■ Source material:
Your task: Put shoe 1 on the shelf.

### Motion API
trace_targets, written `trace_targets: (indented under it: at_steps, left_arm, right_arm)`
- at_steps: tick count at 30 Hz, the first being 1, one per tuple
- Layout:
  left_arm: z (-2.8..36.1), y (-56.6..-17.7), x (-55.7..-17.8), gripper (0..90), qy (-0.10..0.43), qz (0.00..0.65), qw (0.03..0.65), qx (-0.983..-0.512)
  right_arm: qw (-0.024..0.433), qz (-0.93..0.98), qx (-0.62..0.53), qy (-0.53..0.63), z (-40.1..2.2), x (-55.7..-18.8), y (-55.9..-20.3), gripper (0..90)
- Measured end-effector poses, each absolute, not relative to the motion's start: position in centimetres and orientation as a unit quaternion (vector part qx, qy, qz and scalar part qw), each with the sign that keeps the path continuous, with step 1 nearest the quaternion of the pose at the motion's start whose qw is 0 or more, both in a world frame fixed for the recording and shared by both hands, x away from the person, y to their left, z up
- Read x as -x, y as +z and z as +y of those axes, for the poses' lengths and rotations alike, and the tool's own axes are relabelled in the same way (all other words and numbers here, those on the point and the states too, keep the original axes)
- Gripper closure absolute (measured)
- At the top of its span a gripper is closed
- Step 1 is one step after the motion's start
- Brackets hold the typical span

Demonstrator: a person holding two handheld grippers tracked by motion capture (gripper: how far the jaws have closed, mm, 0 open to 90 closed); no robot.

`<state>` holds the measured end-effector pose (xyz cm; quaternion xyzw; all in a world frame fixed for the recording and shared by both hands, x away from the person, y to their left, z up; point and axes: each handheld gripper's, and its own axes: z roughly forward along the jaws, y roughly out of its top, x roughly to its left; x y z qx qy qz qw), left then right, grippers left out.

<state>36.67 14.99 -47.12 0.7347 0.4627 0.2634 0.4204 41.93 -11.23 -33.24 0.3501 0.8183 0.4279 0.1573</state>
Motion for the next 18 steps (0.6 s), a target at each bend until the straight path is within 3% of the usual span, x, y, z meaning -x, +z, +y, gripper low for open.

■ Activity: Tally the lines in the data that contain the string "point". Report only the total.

■ Result of the exercise: 2